Genetic Susceptibility to ESCC
Of the 25 SNPs from the genetic susceptibility studies that showed an association to ESCC, we concluded that results on 16 SNPs had the potential to be reliable and reproducible due to the larger sample sizes. Ten of the SNPs were reported to increase the risk of ESCC, while six were reported to reduce the risk. However, it was noted that the majority (11) of these SNPs showed association in the South African Admixed population and the studies did not report controlling for population stratification. This is a highly admixed population (Chimusa et al., 2013), in which the predominant ancestral lines are Khoesan (32–43%), Bantu-speaking Africans (20–36%), European (21–28%), and Asian (9–11%) (De Wit et al., 2010). This diverse population is a result of South Africa’s colonial and trade history, and constitutes 9% of the total South African population (De Wit et al., 2010). Genetic variability can also be seen in the Black South African population (Chimusa et al., 2013). Without controlling for population stratification, the reproducibility of these results is questionable. It is, however, important to note that the majority of these studies were carried out several years ago, and information on population stratification and methods to detect it may not have been available as yet.
Re-examination of common SNPs from the Chinese population was done in three of the studies (Bye et al., 2011; Bye et al., 2012; Chen et al., 2019), but the findings were not conclusive.

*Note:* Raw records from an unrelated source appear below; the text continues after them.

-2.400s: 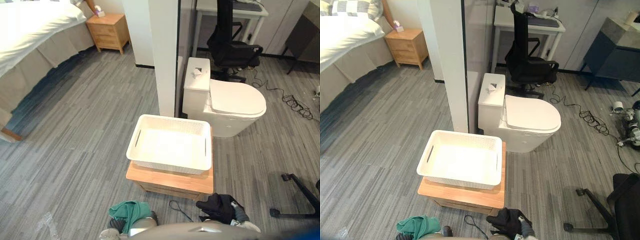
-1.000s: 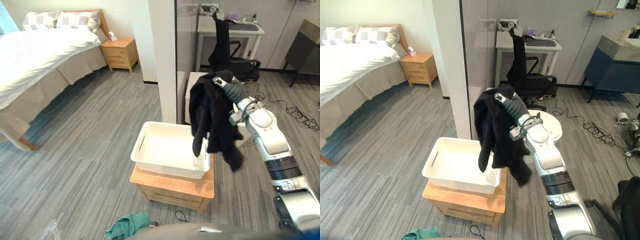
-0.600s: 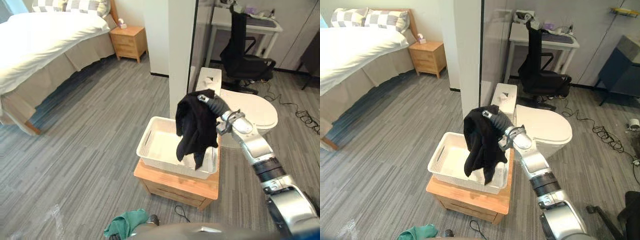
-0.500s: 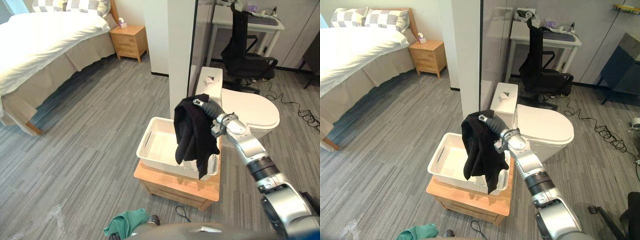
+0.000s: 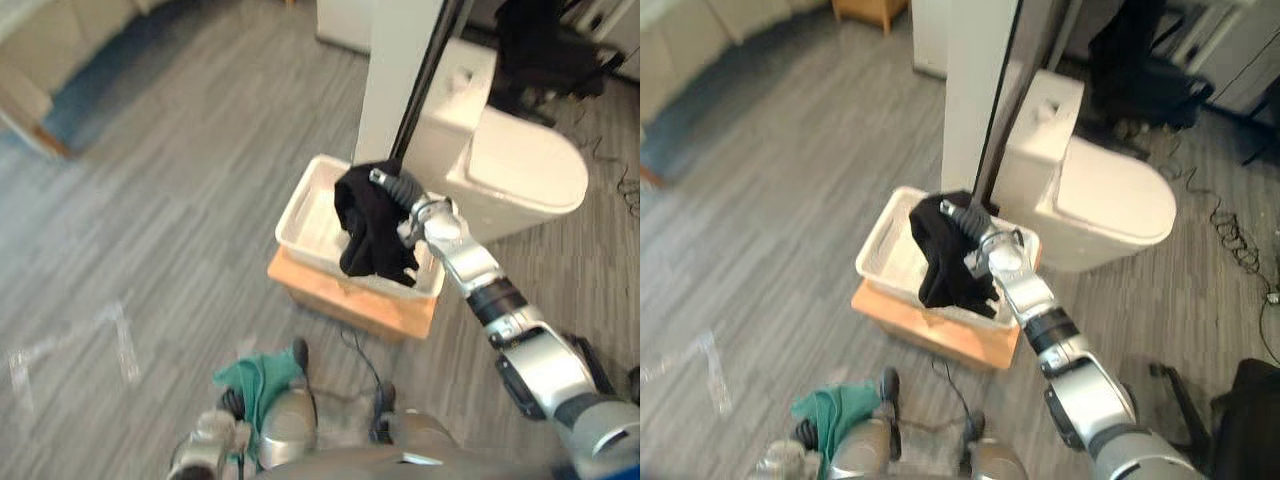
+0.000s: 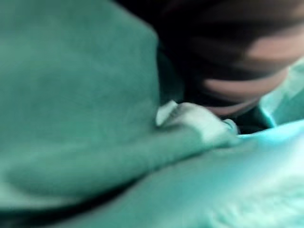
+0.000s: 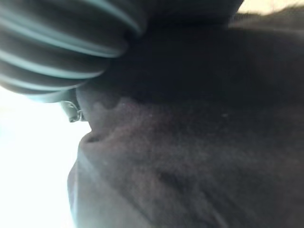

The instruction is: Tidy the bed and pick cloth on bed and put in laundry

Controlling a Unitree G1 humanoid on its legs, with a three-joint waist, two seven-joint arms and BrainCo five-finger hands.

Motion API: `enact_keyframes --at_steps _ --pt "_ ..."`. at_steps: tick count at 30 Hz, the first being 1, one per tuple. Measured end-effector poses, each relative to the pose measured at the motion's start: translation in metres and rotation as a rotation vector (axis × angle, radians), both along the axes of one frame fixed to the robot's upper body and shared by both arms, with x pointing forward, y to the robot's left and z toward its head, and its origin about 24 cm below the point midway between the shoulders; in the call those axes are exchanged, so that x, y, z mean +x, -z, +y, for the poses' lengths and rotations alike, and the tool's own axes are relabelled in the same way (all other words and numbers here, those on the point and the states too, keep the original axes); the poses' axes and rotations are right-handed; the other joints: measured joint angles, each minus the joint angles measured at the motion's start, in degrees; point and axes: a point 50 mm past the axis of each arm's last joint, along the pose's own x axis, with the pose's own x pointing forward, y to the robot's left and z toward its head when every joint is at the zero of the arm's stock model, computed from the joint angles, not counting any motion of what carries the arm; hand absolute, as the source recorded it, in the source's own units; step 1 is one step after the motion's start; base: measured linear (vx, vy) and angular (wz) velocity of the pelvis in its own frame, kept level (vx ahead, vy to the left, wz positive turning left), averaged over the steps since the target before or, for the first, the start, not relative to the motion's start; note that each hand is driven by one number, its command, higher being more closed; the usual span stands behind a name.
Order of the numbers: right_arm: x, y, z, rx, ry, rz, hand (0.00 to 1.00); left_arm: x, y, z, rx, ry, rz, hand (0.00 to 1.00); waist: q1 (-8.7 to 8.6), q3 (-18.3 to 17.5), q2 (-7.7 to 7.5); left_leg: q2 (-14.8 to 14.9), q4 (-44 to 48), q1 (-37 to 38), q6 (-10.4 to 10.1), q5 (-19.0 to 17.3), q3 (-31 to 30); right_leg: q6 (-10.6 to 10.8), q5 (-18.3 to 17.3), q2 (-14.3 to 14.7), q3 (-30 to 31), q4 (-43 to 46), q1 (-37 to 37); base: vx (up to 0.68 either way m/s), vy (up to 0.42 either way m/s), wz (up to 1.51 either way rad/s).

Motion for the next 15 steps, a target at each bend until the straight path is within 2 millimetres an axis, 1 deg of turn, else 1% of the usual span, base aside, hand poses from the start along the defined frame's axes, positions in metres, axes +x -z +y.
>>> enact_keyframes --at_steps 1,2,3,4,6,9,10,12,15 --pt "0.004 -0.009 0.0 0.01 0.009 -0.017 1.0 0.006 -0.004 0.001 0.004 0.003 -0.023 1.0 0.13 1.0 0.06 0.0 0.0 -1.1 0.0 0.5 -0.2 0.0 0.0 -0.1 -0.1 0.5 -1.2 0.01 0.02 0.09" --pt "0.006 -0.013 -0.001 0.014 0.017 -0.025 1.0 0.009 -0.006 0.001 0.006 0.003 -0.035 1.0 0.28 1.4 0.2 0.0 0.0 -1.7 0.0 0.6 -0.3 0.0 0.0 -0.1 -0.1 0.7 -1.8 0.0 0.0 0.0" --pt "0.009 -0.022 -0.005 0.025 0.041 -0.043 0.0 0.018 -0.01 0.002 0.01 0.007 -0.064 1.0 0.79 2.2 0.34 0.0 0.0 -2.6 0.0 0.9 -0.4 0.0 0.0 -0.1 -0.2 1.0 -2.9 0.01 0.013 0.03" --pt "0.013 -0.028 -0.009 0.031 0.063 -0.047 0.0 0.025 -0.014 0.001 0.012 0.011 -0.088 1.0 1.16 3.3 0.59 0.0 0.0 -2.9 0.0 1.0 -0.7 0.0 -0.1 -0.1 -0.3 1.3 -3.2 0.0 0.01 0.05" --pt "0.017 -0.03 -0.01 0.046 0.081 -0.029 0.0 0.033 -0.018 0.001 0.016 0.012 -0.111 1.0 1.22 3.3 0.62 -0.1 0.0 -4.4 -0.1 0.9 -1.1 -0.1 -0.3 -0.1 -0.6 2.0 -4.8 0.01 0.002 0.07" --pt "0.021 -0.026 -0.013 0.042 0.11 0.023 0.0 0.044 -0.023 -0.001 0.012 0.018 -0.14 1.0 1.39 3.6 0.71 -0.1 0.0 -5.6 -0.1 0.9 -1.4 -0.1 -0.6 -0.2 -0.9 2.4 -6.0 0.03 -0.005 0.05" --pt "0.022 -0.023 -0.016 0.047 0.126 0.048 0.0 0.047 -0.025 -0.002 0.01 0.018 -0.151 1.0 1.41 3.6 0.71 -0.1 0.0 -5.9 0.0 1.0 -1.6 -0.2 -0.8 -0.3 -1.1 2.6 -6.3 0.05 -0.014 0.06" --pt "0.022 -0.023 -0.023 0.047 0.155 0.057 0.0 0.051 -0.028 -0.003 0.003 0.019 -0.166 1.0 1.56 3.6 0.7 -0.1 0.0 -6.1 0.1 1.1 -1.7 -0.3 -1.0 -0.3 -1.1 3.1 -6.5 0.05 -0.018 0.04" --pt "0.024 -0.029 -0.037 0.031 0.202 0.04 0.0 0.057 -0.032 -0.005 0.001 0.035 -0.19 1.0 1.56 3.6 0.69 -0.1 0.0 -6.0 0.0 1.2 -1.9 -0.3 -1.5 -0.3 -1.1 3.7 -6.5 0.04 -0.022 0.05"
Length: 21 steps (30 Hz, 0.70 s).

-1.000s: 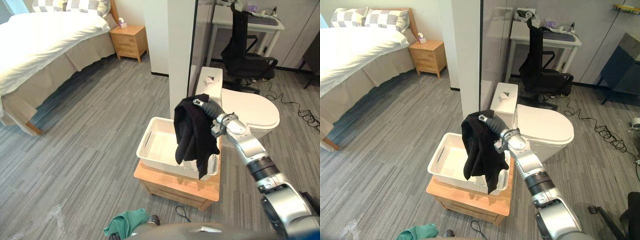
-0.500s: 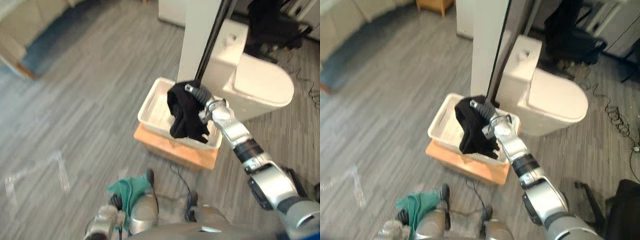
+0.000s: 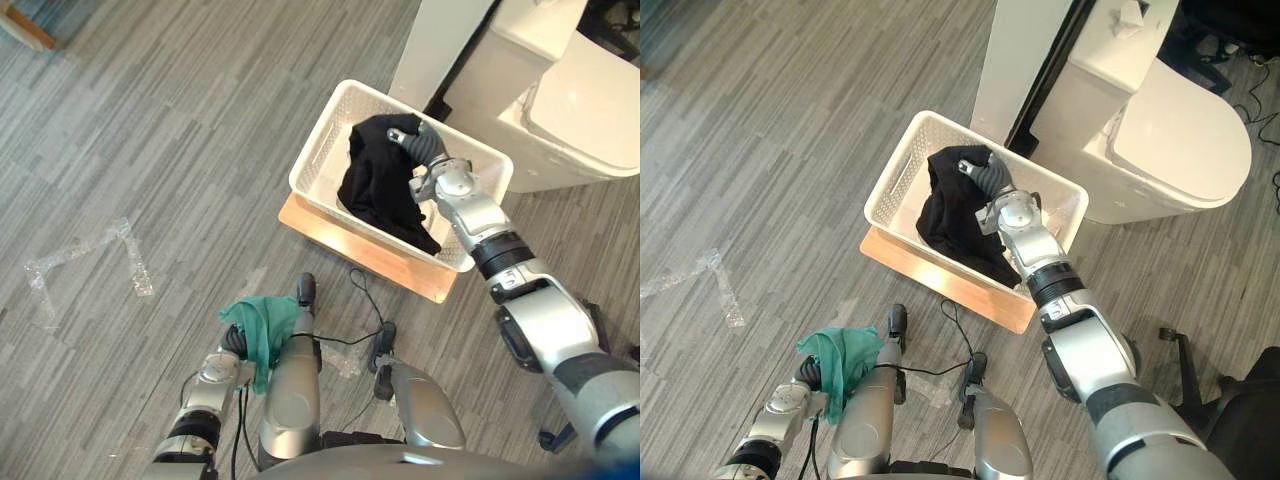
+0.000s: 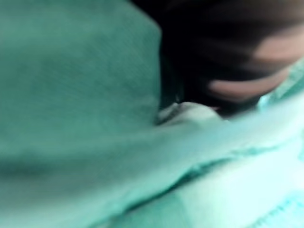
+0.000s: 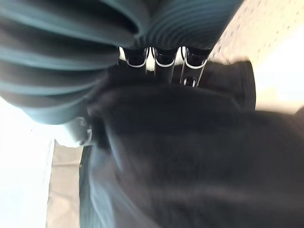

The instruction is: Tidy the bed and pick cloth on bed and put in laundry

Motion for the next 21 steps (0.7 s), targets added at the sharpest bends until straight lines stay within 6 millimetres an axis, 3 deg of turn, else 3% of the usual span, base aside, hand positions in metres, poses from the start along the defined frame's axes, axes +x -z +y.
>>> enact_keyframes --at_steps 7,12,18,21 --pt "0.002 -0.021 -0.023 0.024 0.058 -0.053 0.0 0.007 -0.006 -0.002 0.011 0.023 -0.006 1.0 -0.42 0.1 -0.16 0.5 -0.2 3.5 -0.5 -0.2 1.1 -0.3 -0.3 0.3 1.0 0.9 2.3 0.0 -0.023 -0.07" --pt "-0.004 -0.03 -0.026 0.021 0.042 -0.122 0.0 0.002 -0.003 -0.001 0.034 0.027 0.033 1.0 -0.51 -0.1 -0.52 1.3 -0.3 6.6 -0.7 -1.7 3.4 -0.4 -0.3 0.8 2.7 0.4 4.6 -0.02 -0.02 -0.18" --pt "-0.02 0.013 -0.042 -0.034 0.093 -0.034 0.0 -0.016 0.008 0.003 0.064 0.008 0.104 1.0 -1.29 -1.8 -3.14 1.6 -0.3 8.9 -0.7 -2.3 4.8 -0.3 -0.2 0.8 3.6 -0.8 6.9 0.06 -0.009 -0.08" --pt "-0.033 0.046 -0.066 -0.003 0.184 0.07 0.0 -0.028 0.015 0.003 0.082 0.002 0.155 1.0 -1.84 -3.2 -4.39 1.3 -0.3 10.7 -0.8 -2.5 5.6 -0.2 -0.1 0.4 4.1 -1.6 8.8 0.09 0.004 -0.06"
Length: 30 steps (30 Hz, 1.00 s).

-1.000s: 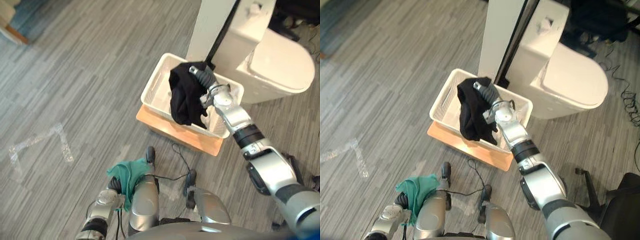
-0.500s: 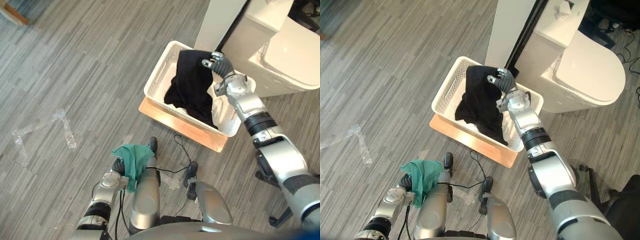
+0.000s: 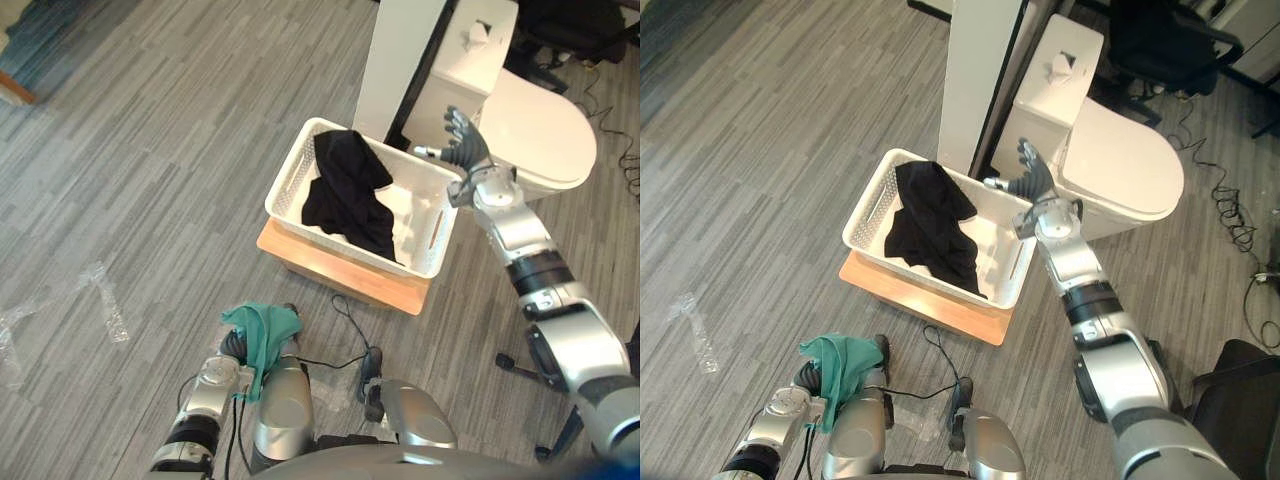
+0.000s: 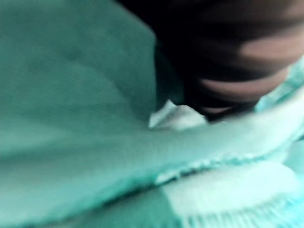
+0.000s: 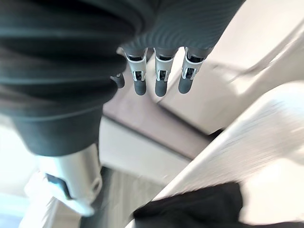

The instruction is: Tidy the bed and pick cloth on bed and put in laundry

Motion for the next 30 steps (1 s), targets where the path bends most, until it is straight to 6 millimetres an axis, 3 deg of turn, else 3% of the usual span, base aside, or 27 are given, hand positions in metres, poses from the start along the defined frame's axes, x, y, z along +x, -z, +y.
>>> enact_keyframes --at_steps 5,8,11,14,18,23,26,30 --pt "-0.048 0.078 -0.054 0.082 0.239 0.222 0.0 -0.022 0.011 0.0 -0.019 -0.032 0.064 1.0 -1.91 -2.7 -0.68 -0.9 0.0 2.8 -0.5 -0.4 0.9 0.3 -0.2 -0.6 0.7 -0.5 2.6 0.05 0.022 -0.05" --pt "-0.101 0.14 -0.079 0.196 0.42 0.39 0.0 -0.05 0.024 0.0 -0.033 -0.091 0.139 1.0 -3.4 -5.8 -0.28 -0.9 0.0 4.1 -0.7 -0.9 1.6 0.7 -0.4 -0.6 1.6 -1.2 3.7 -0.01 -0.002 -0.12" --pt "-0.148 0.183 -0.092 0.27 0.532 0.513 0.0 -0.063 0.031 -0.003 -0.045 -0.129 0.177 1.0 -4.12 -7.0 0.36 -0.9 -0.1 5.6 -0.9 -1.7 1.7 1.6 -1.2 -0.6 1.6 -1.7 5.2 -0.01 -0.002 0.0" --pt "-0.207 0.228 -0.086 0.359 0.613 0.648 0.0 -0.079 0.037 -0.003 -0.069 -0.182 0.213 1.0 -5.24 -8.5 1.08 -0.9 -0.1 6.1 -0.5 -2.1 1.7 1.8 -1.3 -0.6 1.6 -2.1 5.5 -0.04 0.0 0.0" --pt "-0.246 0.257 -0.069 0.446 0.646 0.745 0.0 -0.091 0.041 -0.003 -0.078 -0.208 0.241 1.0 -5.37 -8.8 1.23 -1.5 -0.1 7.4 -0.3 -2.4 1.6 2.8 -1.4 -1.2 1.6 -2.5 7.2 0.02 0.02 0.06" --pt "-0.293 0.282 -0.046 0.56 0.706 0.861 0.0 -0.118 0.05 -0.006 -0.166 -0.449 0.281 1.0 -5.42 -9.5 2.29 -4.0 -0.1 9.2 0.6 -3.5 1.2 4.3 -2.2 -3.3 1.3 -2.7 9.4 0.05 0.05 0.09" --pt "-0.314 0.289 -0.042 0.633 0.746 0.897 0.0 -0.126 0.052 -0.01 -0.214 -0.607 0.258 1.0 -5.53 -9.2 3.41 -5.7 -0.1 8.9 1.5 -4.1 -0.1 5.1 -2.7 -5.0 -0.5 -2.8 10.1 0.06 0.056 0.23" --pt "-0.319 0.29 -0.041 0.669 0.729 0.883 0.0 -0.126 0.051 -0.014 -0.232 -0.813 0.177 1.0 -5.22 -8.8 4.52 -7.8 0.0 5.8 2.6 -4.9 0.1 5.7 -4.1 -6.8 -2.8 -2.7 8.7 0.06 0.079 0.38"
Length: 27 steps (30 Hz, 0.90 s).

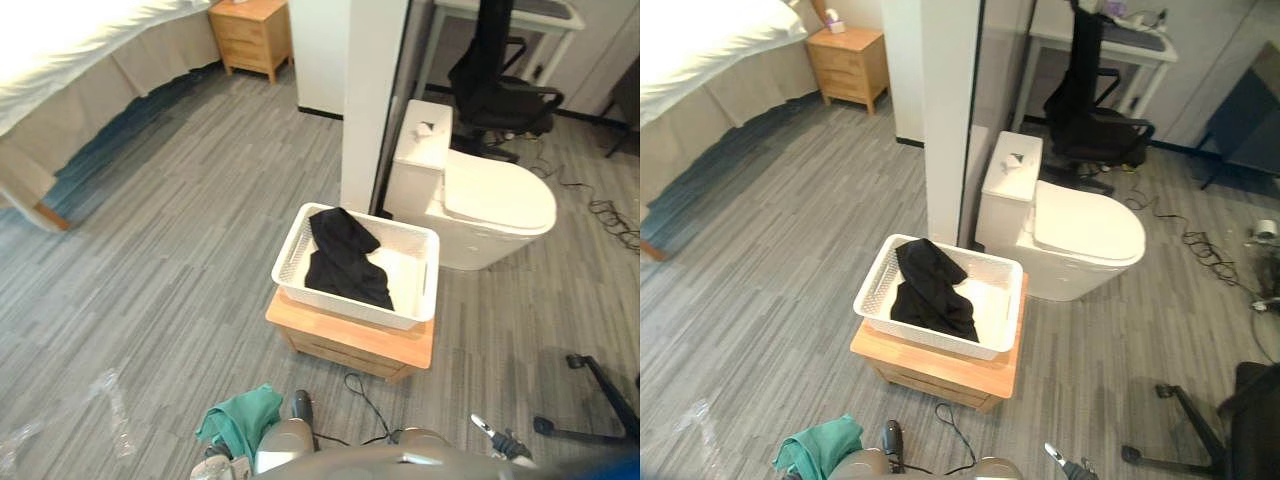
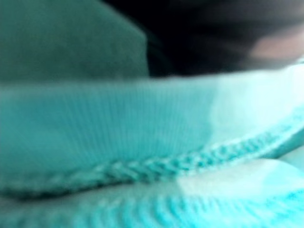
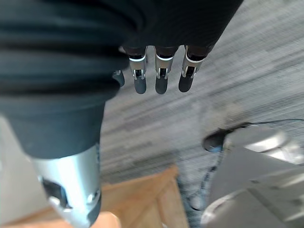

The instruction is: Tidy the bed and pick cloth on bed and put in laundry

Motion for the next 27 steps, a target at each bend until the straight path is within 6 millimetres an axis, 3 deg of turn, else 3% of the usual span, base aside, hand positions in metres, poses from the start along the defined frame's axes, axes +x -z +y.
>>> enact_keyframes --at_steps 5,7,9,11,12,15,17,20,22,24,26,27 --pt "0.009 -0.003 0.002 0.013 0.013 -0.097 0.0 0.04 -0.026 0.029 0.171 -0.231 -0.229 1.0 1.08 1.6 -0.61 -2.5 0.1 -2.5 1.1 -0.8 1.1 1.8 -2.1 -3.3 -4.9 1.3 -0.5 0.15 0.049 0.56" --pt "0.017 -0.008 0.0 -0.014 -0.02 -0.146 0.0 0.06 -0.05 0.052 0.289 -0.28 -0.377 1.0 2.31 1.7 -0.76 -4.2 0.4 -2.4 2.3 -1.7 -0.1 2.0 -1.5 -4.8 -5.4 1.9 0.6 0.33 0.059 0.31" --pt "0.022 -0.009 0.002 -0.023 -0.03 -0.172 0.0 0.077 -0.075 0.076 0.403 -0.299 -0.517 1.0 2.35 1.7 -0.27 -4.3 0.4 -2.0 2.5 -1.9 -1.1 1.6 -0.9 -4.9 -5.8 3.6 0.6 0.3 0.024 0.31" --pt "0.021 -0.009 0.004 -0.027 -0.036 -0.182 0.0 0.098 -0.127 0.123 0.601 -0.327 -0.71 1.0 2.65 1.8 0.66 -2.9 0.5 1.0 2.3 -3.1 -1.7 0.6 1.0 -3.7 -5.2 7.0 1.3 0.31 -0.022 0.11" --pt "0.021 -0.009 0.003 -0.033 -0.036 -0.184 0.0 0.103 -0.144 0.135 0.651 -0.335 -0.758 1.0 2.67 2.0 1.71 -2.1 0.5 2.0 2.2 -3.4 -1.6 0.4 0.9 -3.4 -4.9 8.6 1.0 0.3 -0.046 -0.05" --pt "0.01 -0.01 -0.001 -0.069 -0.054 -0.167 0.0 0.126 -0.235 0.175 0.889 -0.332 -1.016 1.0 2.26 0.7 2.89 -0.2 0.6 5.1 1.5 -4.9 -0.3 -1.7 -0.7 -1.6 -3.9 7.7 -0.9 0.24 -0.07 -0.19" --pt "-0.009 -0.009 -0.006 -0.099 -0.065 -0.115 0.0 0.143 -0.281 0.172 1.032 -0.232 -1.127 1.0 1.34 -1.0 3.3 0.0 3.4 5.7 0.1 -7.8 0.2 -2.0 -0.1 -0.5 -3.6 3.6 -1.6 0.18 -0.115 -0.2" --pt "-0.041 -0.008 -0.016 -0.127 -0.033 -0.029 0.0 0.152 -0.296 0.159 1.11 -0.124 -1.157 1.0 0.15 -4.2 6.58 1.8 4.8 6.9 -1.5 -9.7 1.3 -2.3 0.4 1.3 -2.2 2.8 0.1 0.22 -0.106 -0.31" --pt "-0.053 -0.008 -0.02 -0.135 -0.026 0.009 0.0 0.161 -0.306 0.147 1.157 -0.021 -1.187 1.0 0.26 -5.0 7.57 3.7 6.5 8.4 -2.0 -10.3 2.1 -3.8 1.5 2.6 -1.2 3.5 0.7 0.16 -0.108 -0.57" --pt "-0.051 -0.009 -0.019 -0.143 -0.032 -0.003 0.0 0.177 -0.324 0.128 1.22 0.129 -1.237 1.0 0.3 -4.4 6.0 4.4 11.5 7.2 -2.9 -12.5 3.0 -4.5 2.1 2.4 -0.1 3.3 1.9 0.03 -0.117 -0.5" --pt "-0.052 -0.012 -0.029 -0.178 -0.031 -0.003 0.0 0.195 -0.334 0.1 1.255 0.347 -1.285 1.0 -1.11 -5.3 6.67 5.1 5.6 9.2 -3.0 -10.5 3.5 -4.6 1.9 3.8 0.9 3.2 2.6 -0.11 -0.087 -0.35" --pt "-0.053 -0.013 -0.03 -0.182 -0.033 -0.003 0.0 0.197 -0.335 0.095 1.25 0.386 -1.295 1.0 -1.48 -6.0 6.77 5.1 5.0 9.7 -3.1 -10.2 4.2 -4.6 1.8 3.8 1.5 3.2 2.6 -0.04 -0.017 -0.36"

It is possible that there may be population-specific differences influencing the genetic etiology of ESCC in the African populations. This may also point to the role of environmental factors contributing to the genetic susceptibility to ESCC through gene-environment interactions.
Somatic Changes in ESCC
Forty-four somatic variants were reported, but only two were significantly associated with ESCC. The paucity of information was also evident in the somatic variant studies. There were significantly fewer studies (8) on somatic variants than on genetic susceptibility (17). The molecular profiling of tumors is of great importance as it is relevant in the development of targeted cellular therapeutics. One gene (CDKN2A) was analyzed in two studies, but these studies focused on a different variant. Another gene, TP53, was analyzed in four studies, but two studies analyzed different parts of the gene, and two had no control data. It was evident, however, that the WES study provided with a wider variety of genetic variants associated with ESCC (Liu et al., 2016). The WES study overall had the largest number of genetic variants of all the 23 studies and was able to identify variants in an unbiased manner.
Common Limitations Among the African Studies
There were no GWAS among the studies we analyzed, but reports from the Chinese and European studies demonstrated that GWAS are able to successfully identify common genetic variants associated with ESCC (Abnet et al., 2017). To date, GWAS has successfully identified more than 700 loci for cancer risk. However, these studies have been predominantly done in populations of European ancestry (80%), with African and Latin American populations contributing less than 1% (Van Loon et al., 2018). A shift to WES and GWAS on the African populations might, therefore, yield better results in identifying variants that play a role in ESCC development. The African Esophageal Cancer Consortium, which was initiated in 2016 by African investigators and International partners, released a call to action to, among other priority activities, increase molecular research on esophageal cancer in Africa, particularly GWAS and genomic profiling (Van Loon et al., 2018).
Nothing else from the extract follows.